Digression: Book Bandwidth

The codex, a.k.a., the book, which we love dearly, has carried its information quite well over the centuries. A book carries, presents and in a sense "transmits" information. It is generally portable, allows sequential and random access, and it may even be possible to speak of the book in terms of non-book information storage devices of quite recent vintage. However, before we cast aside the book let us remember that before the book was the scroll and before the scroll was any odd bit one could scribble on. It was precisely the increase in bandwith over scraps of bark that endeared the book to the humanists.

Electronic information storage devices can transmit information in measurable units - the term for that is bandwidth. The term originates from the early study of radio waves, but has taken on all sorts of metaphoric uses in today's information age. Essentially is is a measure of the rate of flow of information. In order for a computer to show a movie transmitted over the network, a certain width of the "transmission band" is required or the movie will appear jerky or not at all.

It is instructive to apply the concept of bandwidth metaphorically to a person reading a book. Following the metaphor - information is stored in a book, when the book is opened and the eye scans a page, an information channel is opened and something moves from the book to another information storage device, the memory of the person scanning the pages visually.

In the electronic arena, bandwidth is measured in thousands of characters moving from source to target in parts of a second. Since a biological organism has little awareness of parts of a second, we must conclude that the bandwidth of a reading process is fairly slow. The information bandwidth which a book can transmit - true to the electronic analogy - depends on the efficiency of the decoding of the biological organism's visual inspection routines as well as the assimilation and secure storage of the information in its new home, a carbon based neural network of ambiguous specifications.

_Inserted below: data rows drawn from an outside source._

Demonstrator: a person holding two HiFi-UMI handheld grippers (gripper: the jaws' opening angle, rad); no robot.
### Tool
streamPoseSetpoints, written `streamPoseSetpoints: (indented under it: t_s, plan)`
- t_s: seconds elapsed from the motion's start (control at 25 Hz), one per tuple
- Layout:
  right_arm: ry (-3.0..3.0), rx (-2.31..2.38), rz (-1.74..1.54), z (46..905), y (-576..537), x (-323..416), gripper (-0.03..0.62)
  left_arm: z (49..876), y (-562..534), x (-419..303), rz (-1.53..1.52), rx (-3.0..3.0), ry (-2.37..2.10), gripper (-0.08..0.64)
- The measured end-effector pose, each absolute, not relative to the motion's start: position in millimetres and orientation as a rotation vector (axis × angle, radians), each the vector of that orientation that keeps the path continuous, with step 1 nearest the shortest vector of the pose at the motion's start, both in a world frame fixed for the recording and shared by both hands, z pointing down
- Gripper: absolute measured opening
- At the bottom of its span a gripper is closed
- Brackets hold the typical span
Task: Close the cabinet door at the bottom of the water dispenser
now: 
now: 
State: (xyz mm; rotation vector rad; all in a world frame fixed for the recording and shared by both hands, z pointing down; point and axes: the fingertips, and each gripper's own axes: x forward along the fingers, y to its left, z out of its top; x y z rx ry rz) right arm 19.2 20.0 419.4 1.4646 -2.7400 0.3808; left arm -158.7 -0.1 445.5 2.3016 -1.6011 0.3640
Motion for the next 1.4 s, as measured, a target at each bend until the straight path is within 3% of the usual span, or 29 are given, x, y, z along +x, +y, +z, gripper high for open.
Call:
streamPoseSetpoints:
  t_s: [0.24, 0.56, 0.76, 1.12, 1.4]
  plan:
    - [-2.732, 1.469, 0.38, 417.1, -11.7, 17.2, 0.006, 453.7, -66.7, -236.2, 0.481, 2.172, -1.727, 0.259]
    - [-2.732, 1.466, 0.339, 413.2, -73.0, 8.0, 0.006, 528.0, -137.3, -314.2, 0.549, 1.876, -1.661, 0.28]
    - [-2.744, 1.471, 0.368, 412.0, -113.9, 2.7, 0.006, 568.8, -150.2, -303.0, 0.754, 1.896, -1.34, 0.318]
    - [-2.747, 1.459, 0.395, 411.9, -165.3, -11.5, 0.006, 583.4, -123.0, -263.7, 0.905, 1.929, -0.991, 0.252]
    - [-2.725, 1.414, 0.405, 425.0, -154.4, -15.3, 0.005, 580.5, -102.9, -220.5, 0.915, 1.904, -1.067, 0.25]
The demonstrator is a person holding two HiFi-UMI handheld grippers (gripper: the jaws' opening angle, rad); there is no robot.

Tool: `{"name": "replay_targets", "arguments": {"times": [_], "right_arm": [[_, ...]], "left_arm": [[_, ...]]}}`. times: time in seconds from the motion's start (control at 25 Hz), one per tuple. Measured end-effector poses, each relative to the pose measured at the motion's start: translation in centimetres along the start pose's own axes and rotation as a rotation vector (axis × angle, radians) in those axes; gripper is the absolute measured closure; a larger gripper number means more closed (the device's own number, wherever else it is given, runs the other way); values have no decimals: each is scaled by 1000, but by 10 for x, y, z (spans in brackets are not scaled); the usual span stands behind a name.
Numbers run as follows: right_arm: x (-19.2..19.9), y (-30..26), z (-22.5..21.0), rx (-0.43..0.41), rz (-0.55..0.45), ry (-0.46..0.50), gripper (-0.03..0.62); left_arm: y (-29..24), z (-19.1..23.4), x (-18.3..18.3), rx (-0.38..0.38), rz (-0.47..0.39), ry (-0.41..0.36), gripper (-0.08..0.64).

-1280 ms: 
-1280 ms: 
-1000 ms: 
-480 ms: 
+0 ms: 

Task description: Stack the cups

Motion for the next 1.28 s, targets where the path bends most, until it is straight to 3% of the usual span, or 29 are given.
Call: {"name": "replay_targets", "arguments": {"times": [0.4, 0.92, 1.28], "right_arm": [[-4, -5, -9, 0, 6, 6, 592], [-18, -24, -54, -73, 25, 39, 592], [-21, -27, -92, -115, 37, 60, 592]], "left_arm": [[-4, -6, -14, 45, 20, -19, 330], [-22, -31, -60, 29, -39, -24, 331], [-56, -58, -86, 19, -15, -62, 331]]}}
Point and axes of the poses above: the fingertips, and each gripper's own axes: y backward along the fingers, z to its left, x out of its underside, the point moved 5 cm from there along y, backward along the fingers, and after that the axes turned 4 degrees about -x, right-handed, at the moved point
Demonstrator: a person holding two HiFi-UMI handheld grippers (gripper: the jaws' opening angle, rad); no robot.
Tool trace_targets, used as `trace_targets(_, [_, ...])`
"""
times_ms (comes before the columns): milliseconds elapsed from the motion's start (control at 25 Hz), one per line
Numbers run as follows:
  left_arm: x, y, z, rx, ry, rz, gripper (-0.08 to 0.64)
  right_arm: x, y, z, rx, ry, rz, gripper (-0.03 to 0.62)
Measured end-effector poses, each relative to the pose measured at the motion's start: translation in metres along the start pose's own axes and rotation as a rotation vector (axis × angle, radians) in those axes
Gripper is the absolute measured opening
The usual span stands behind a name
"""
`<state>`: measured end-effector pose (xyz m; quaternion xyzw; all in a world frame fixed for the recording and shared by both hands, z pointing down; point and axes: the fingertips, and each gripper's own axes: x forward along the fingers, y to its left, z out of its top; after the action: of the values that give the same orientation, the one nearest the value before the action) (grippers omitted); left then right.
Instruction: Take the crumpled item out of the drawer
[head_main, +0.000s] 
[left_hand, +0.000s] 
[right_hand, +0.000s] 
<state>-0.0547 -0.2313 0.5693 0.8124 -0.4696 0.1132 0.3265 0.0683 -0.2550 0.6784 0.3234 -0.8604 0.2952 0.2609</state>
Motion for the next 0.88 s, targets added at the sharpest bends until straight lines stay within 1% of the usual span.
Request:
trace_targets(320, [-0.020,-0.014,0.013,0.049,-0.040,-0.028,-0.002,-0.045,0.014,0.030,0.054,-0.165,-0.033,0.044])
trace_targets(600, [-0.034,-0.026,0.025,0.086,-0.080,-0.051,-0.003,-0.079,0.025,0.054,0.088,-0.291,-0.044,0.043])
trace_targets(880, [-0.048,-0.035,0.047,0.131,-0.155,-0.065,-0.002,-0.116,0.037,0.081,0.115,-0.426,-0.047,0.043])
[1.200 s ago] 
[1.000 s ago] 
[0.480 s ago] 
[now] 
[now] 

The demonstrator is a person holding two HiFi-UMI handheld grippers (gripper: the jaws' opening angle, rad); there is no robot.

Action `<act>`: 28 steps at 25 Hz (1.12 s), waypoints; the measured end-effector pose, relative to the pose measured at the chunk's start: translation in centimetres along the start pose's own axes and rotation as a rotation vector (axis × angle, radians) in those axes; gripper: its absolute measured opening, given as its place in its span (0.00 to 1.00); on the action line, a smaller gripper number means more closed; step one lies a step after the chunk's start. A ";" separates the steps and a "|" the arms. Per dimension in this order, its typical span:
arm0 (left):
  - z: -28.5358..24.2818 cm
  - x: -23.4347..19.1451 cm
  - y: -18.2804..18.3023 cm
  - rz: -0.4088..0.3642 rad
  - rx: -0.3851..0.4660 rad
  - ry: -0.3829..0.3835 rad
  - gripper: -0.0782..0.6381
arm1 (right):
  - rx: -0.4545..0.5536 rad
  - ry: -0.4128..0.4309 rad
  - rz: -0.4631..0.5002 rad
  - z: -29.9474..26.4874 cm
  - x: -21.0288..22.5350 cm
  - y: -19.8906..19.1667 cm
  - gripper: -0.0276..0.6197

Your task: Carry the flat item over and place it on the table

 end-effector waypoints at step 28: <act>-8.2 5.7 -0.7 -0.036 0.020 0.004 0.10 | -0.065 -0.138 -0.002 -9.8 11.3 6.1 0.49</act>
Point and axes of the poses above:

While the OCR (Optical Character Recognition) of the organism is quite good and superior to anything we can do with digital processing of light - the organism lacks a reliable way of assuring that information received is either accurate or securely in place in its target location.

The organism seems to lack a consistent labeling and categorizing that is necessary to decode the information efficiently. There is no convenient check-sum that can be run on received information to assure accuracy.

Through the ages, methods have been developed to give codex based information more reliable linear access and more flexible (and reliable) non-linear access.

These methods apply to both sides of the data transmission. Additional markings are put into the codex to speed up the decoding of the reader. For example, in the 19th century, printers developed paragraph summaries in the margins. Today, magazines and newpapers routinely use bold subheadings to make the decoding easier.

On the receiving end, the organism may use several strategies to aid decoding:

  1. make a mark on the page
  2. scribble in the margins
  3. stop to take some notes
  4. or put the book down and get out the notecards and the Zettelkasten.
We have all had the experience that bandwidth without accuracy in the decoding is useless, so the organism does not mind reducing the receiving bandwidth even further by diverting resources from receiving information to gloss production and organization.